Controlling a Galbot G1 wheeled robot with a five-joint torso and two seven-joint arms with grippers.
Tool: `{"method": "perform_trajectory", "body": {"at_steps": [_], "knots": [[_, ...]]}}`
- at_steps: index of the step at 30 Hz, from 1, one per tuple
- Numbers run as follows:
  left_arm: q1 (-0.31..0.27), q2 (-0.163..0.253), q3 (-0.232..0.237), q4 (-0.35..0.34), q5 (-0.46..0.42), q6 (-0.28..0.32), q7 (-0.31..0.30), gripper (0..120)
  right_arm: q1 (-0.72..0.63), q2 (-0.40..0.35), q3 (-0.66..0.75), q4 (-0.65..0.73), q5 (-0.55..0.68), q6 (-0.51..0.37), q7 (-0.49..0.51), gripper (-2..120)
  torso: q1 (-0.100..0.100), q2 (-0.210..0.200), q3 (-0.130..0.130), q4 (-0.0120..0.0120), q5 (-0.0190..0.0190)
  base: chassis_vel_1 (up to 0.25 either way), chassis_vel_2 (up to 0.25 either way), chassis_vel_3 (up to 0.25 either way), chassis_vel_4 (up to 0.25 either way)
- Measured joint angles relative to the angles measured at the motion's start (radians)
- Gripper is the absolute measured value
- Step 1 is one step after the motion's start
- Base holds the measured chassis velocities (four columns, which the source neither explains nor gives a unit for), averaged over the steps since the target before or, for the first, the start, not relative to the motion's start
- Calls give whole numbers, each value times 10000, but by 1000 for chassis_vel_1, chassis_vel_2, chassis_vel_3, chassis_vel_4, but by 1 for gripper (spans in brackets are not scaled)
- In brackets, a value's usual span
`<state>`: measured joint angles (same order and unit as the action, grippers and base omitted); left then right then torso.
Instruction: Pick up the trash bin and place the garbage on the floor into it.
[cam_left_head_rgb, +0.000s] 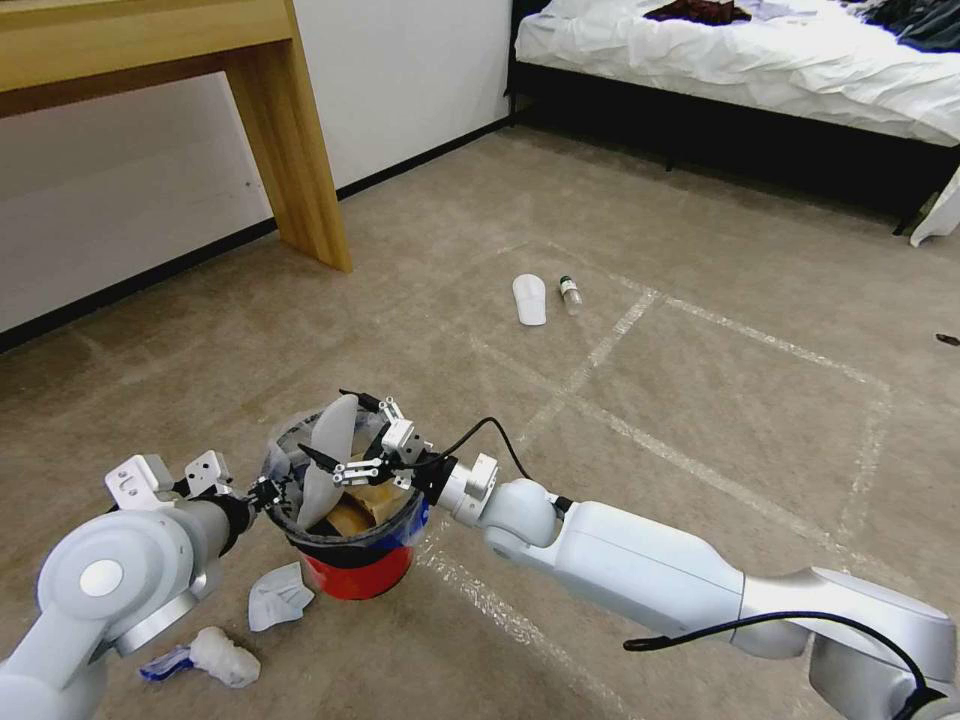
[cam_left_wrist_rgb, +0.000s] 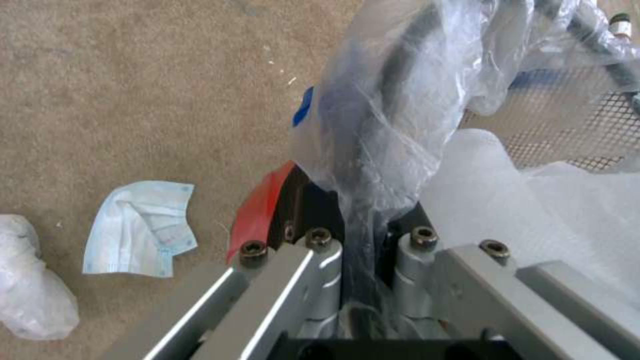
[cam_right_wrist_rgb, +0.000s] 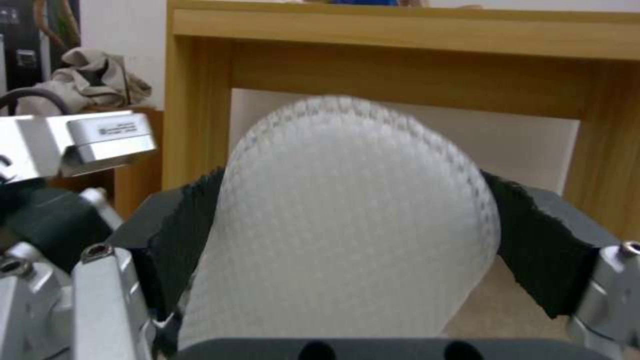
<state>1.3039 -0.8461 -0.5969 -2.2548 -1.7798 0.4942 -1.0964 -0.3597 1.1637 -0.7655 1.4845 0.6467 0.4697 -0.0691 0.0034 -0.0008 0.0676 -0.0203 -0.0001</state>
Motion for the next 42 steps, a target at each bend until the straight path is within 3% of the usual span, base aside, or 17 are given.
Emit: {"method": "perform_trajectory", "body": {"at_steps": [10, 16, 29, 42], "knots": [[-159, -59, 100, 160, -10, -15, -9, 4, 134, -332, 444, 229, 126, 36, -38, 93, 0, 0, 1, 0, 2, 0, 0, 0, 0], [-164, -66, 104, 245, -27, -15, -10, 4, 503, -940, 1065, 825, 516, -13, -219, 99, 0, 0, 0, -2, -1, 0, 0, 0, 0], [-210, -163, 144, 319, -25, -25, -48, 4, 766, -1648, 1450, 1665, 1049, -164, -293, 100, -1, 0, 0, -2, -1, 0, 0, 0, 0], [-144, -309, 90, 213, -33, -47, -135, 4, 590, -1165, 1141, 1187, 613, -115, -257, 100, -2, -2, 0, 0, 0, 0, 0, 0, 0]]}}
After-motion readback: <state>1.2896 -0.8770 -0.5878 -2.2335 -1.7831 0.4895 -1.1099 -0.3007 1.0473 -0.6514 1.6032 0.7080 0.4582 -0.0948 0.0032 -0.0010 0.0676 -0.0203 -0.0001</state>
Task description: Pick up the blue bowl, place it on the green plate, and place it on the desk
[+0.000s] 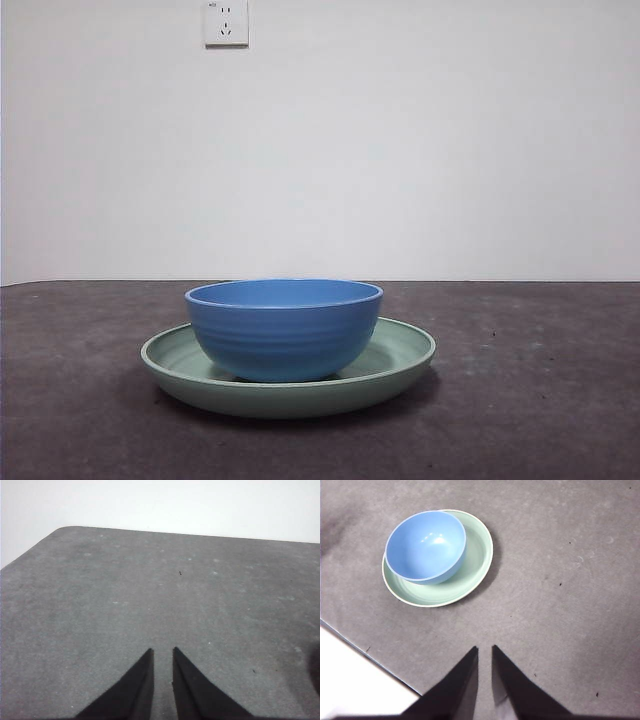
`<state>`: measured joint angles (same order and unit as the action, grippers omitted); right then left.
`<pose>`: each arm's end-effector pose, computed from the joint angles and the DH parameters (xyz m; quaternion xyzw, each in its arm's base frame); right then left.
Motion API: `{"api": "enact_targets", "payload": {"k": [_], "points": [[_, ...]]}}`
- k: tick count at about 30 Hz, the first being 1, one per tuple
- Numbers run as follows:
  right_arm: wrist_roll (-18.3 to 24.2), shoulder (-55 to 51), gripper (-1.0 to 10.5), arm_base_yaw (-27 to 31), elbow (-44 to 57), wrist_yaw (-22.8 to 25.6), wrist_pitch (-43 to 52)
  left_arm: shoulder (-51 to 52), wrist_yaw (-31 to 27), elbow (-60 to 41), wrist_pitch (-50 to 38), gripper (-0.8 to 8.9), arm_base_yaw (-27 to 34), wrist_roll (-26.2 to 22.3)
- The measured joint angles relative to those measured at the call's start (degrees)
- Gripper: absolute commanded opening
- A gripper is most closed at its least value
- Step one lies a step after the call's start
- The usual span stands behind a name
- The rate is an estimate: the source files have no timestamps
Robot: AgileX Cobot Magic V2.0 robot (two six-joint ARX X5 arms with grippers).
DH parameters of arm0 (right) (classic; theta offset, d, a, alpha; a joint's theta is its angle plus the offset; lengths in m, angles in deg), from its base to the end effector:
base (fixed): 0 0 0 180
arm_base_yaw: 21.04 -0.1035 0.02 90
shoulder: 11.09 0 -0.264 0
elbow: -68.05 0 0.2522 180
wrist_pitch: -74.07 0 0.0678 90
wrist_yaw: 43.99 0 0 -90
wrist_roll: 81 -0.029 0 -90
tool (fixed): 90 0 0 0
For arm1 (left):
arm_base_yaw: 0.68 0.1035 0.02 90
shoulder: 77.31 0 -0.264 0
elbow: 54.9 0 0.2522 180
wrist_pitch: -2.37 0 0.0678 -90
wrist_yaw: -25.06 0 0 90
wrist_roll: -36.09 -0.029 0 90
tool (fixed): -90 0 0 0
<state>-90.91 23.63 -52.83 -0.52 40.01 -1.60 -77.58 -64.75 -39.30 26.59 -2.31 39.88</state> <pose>0.0702 0.0471 0.3299 -0.0030 0.3727 0.2713 0.8874 0.0948 -0.0028 0.1565 -0.0320 0.0780 -0.0133 0.9964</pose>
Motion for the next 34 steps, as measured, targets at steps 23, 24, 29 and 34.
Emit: {"api": "enact_targets", "payload": {"k": [23, 24, 29, 34], "points": [[3.96, -9.55, 0.4, 18.53, 22.01, -0.79, 42.25, 0.00, 0.00, 0.00, 0.00, 0.60, 0.00, 0.00], [4.20, -10.88, 0.4, 20.00, 25.16, 0.00, 46.07, 0.00, 0.00, 0.00, 0.00, 0.60, 0.00, 0.00], [4.94, -17.35, 0.4, 25.27, 41.27, 4.76, 61.31, 0.00, 0.00, 0.00, -0.02, 0.60, 0.00, 0.00], [5.27, -23.10, 0.4, 28.37, 51.21, 5.22, 64.37, 0.00, 0.00, 0.00, -0.02, 0.60, 0.00, 0.00]]}}
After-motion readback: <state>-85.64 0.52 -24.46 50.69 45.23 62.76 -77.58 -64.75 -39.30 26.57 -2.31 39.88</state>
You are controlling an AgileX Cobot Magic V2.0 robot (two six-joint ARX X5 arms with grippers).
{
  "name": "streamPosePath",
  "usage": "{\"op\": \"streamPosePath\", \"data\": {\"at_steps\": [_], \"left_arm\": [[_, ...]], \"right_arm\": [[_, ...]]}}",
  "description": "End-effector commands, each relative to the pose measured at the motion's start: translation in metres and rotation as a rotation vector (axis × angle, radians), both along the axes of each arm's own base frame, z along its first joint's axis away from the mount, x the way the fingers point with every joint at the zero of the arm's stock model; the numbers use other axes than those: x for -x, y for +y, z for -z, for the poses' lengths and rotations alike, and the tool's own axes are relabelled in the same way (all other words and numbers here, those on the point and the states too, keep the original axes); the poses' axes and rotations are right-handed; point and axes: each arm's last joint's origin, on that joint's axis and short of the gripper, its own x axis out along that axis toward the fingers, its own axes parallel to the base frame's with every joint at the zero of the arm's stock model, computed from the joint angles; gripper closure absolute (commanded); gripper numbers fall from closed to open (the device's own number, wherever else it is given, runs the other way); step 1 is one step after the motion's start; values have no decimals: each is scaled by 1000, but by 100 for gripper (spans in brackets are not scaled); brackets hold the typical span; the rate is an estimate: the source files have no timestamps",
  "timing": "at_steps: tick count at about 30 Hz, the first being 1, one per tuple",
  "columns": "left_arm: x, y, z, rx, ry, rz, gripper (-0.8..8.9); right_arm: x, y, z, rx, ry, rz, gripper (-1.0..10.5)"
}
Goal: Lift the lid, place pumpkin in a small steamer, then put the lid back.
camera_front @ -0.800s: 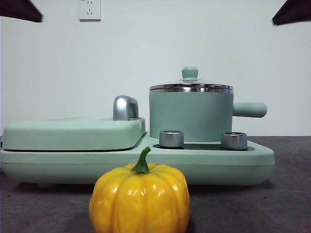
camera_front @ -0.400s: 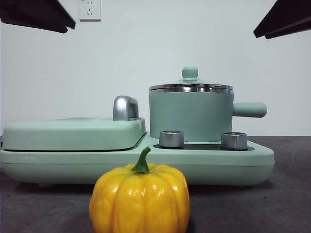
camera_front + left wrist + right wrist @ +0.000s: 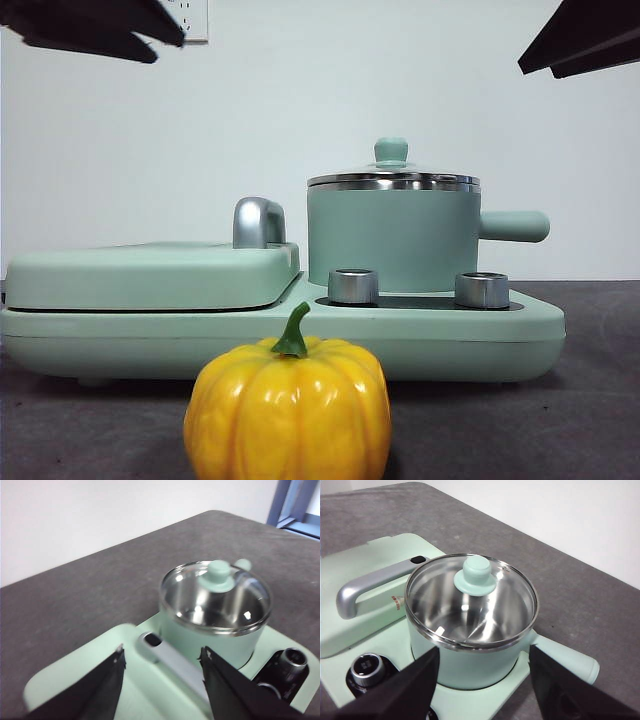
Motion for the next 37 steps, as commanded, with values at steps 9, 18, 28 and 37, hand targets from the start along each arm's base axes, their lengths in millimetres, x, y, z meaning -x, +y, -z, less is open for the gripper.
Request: {"op": "streamPosePath", "data": {"at_steps": [9,18,28,37], "left_arm": [[-24,-41,6,44,-84,121,567],[-54,-77,9,36,-66,176,567],[-91,-119,7,31,-52,224,567],[-114,-155,14,26,-41,268,567]], "right_arm": [[-1,1,-7,-55,16,8,663],[-1,1,-7,-55,15,9,664],[-1,1,-6,-54,18,9,664],[-1,1,-6,-52,25,11,664]]}}
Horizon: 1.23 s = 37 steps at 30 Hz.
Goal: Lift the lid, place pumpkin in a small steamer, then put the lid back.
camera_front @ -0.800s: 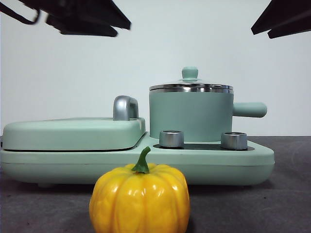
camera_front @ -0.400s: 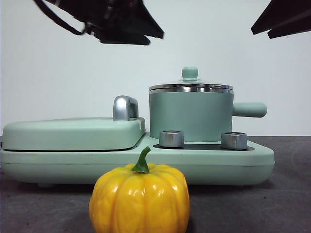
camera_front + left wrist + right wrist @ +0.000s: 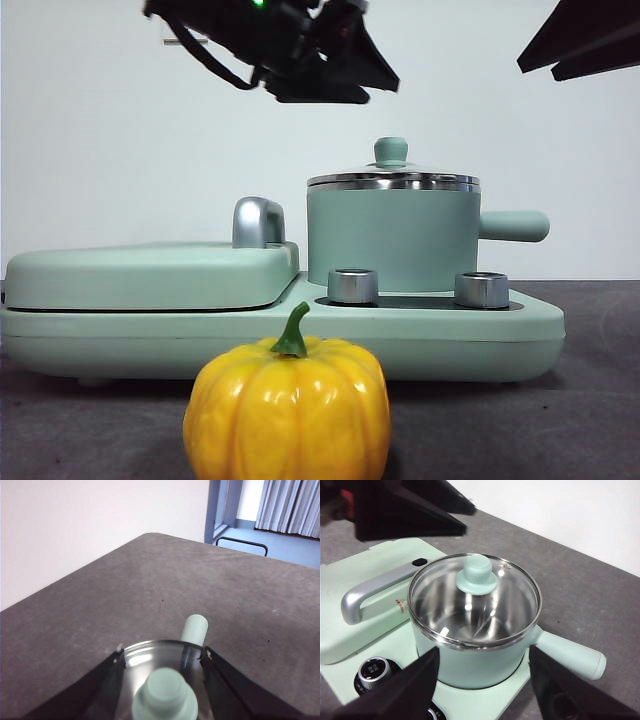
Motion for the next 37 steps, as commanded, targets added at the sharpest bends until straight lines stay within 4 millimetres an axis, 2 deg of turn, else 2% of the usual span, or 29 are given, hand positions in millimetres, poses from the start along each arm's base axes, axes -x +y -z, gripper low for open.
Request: {"op": "streamPosePath", "data": {"at_steps": [1,9,15,37], "left_arm": [[-8,-13,5,0,2,18,567],[-18,-21,26,-31,45,18,567],[-20,-23,34,-43,61,19,567],[-20,-24,35,-45,65,20,570]], "right_arm": [[-1,1,-6,-13,-12,-1,664],[-2,1,-6,-11,-13,4,664],[-2,1,-6,-12,-13,5,664],[-2,1,-6,-12,-13,5,664]]}}
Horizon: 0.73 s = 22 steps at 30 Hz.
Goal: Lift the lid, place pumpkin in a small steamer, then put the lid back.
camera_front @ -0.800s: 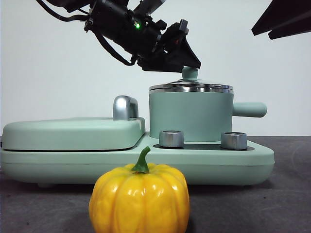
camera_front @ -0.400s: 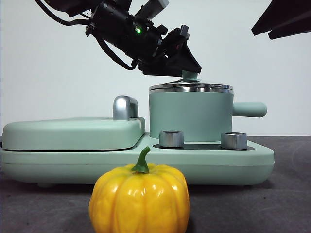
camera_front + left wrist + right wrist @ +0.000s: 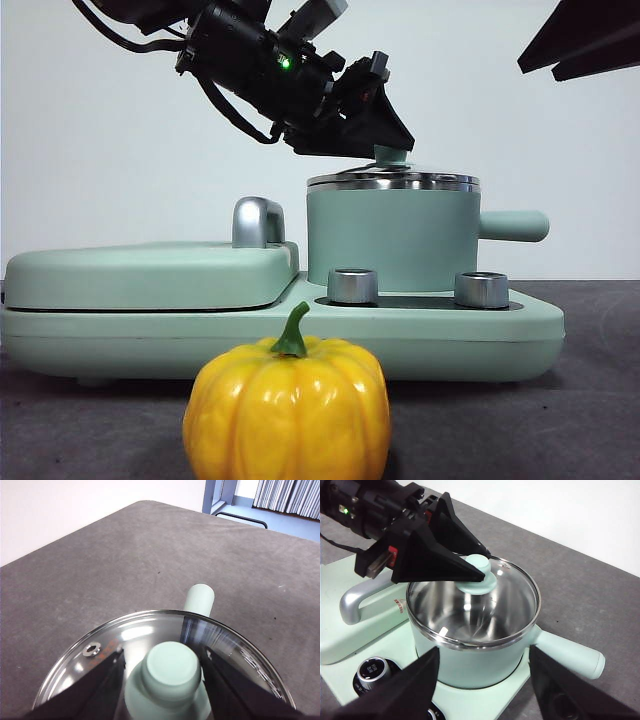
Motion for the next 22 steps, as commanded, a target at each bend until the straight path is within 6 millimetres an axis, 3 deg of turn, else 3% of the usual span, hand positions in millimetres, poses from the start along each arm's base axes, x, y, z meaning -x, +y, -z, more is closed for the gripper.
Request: {"op": "streamPosePath", "data": {"at_steps": [1,9,22], "left_arm": [[-2,-8,0,9,-9,14,577],[-2,-7,2,-5,9,15,792],[-4,-9,-8,8,-9,14,798]], "right_arm": [[-2,1,-6,-13,-13,2,664],[-1,1,-6,-13,-13,2,664],[-1,1,-6,-13,-13,2,664]]}}
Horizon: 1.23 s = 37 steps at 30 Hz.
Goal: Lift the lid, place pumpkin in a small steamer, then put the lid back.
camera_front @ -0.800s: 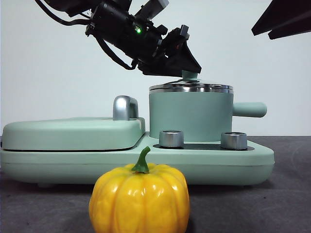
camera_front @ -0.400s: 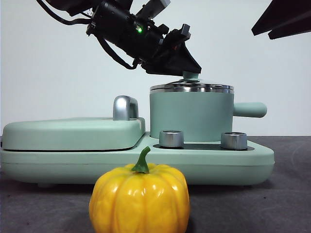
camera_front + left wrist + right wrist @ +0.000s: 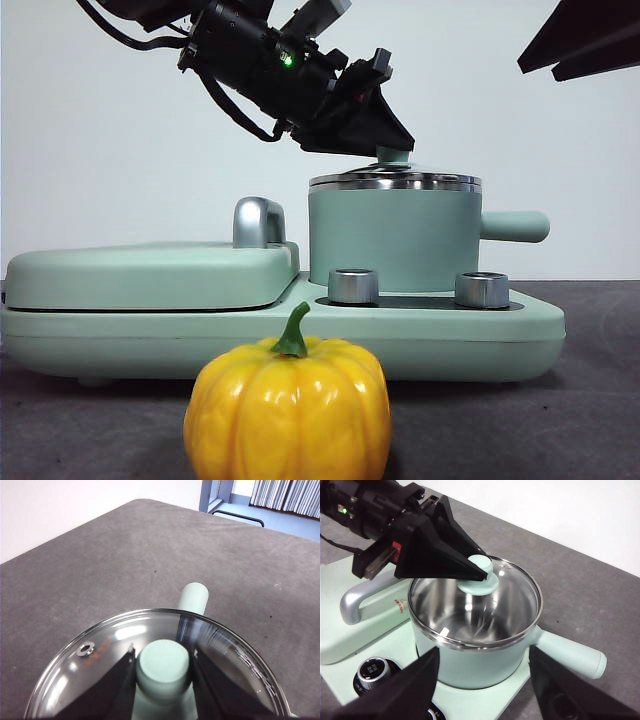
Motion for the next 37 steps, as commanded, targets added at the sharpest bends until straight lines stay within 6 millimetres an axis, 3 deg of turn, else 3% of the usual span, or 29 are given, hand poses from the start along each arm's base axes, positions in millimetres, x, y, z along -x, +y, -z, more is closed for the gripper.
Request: {"op": "streamPosePath", "data": {"at_steps": [1,19,23,37], "left_arm": [[-5,-7,-8,19,-25,6,798],[-11,-5,-71,44,-66,-17,798],[-6,7,-84,35,-51,-32,797],[12,77,-124,1,31,-226,795]], "right_arm": [[-1,1,-6,-13,-13,2,664],[-1,1,-6,-13,-13,1,664],[-1,1,-6,-12,-11,1,664],[1,3,-3,-5,22,-21,664]]}}
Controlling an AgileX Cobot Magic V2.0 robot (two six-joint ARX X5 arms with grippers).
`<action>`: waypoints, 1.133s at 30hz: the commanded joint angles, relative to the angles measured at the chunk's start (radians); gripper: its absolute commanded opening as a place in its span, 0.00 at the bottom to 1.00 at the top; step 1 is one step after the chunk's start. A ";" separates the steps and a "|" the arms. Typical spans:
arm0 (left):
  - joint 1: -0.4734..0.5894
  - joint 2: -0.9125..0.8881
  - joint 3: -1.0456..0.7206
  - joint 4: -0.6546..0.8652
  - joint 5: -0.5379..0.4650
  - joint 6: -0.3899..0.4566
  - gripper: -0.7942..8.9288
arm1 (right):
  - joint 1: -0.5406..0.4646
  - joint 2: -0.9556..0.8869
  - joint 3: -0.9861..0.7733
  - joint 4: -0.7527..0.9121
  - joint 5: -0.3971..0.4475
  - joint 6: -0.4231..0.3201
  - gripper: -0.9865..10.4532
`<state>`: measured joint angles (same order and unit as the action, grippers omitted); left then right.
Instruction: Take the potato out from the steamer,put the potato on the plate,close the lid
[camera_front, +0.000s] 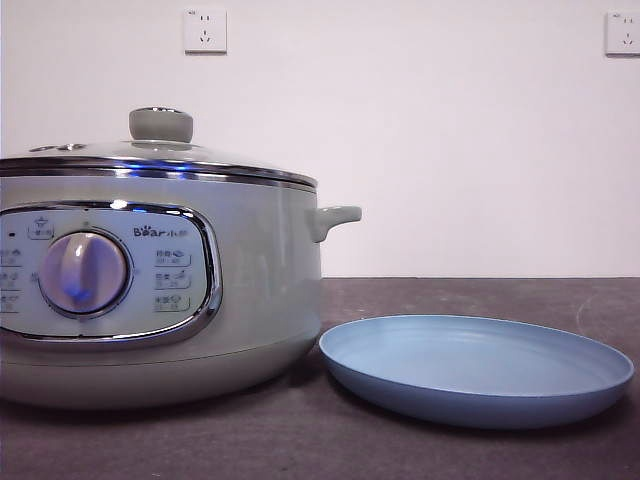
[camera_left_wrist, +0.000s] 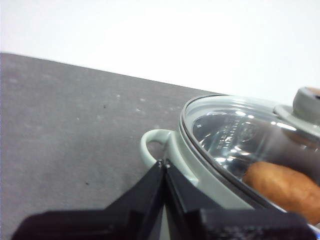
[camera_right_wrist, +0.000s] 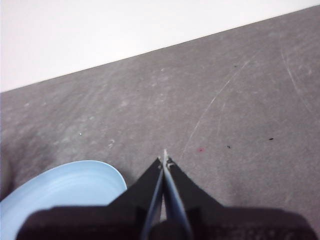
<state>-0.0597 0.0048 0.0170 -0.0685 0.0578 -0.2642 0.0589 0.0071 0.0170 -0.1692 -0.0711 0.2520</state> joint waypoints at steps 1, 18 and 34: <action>0.002 -0.002 -0.008 0.007 0.018 -0.098 0.07 | 0.002 0.000 -0.010 0.028 -0.011 0.125 0.09; 0.002 0.117 0.382 -0.254 0.156 -0.007 0.08 | 0.002 0.265 0.378 0.150 -0.124 0.195 0.08; -0.008 0.576 0.893 -0.353 0.245 0.086 0.07 | 0.024 0.807 1.028 -0.098 -0.425 -0.098 0.08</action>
<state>-0.0628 0.5568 0.8879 -0.4160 0.2909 -0.1978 0.0795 0.8005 1.0191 -0.2596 -0.4778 0.1970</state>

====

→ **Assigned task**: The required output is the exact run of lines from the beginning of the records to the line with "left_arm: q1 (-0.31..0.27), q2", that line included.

→ **Exercise answer**:
Controlling a Galbot G1 wheeled robot with a five-joint torso and two seven-joint arms with grippers.
Tool: `{"method": "perform_trajectory", "body": {"at_steps": [_], "knots": [[_, ...]]}}`
- at_steps: index of the step at 30 Hz, from 1, one per tuple
- Numbers run as follows:
  left_arm: q1 (-0.31..0.27), q2 (-0.163..0.253), q3 (-0.232..0.237), q4 (-0.35..0.34), q5 (-0.46..0.42), q6 (-0.28..0.32), q7 (-0.31..0.30), gripper (0..120)

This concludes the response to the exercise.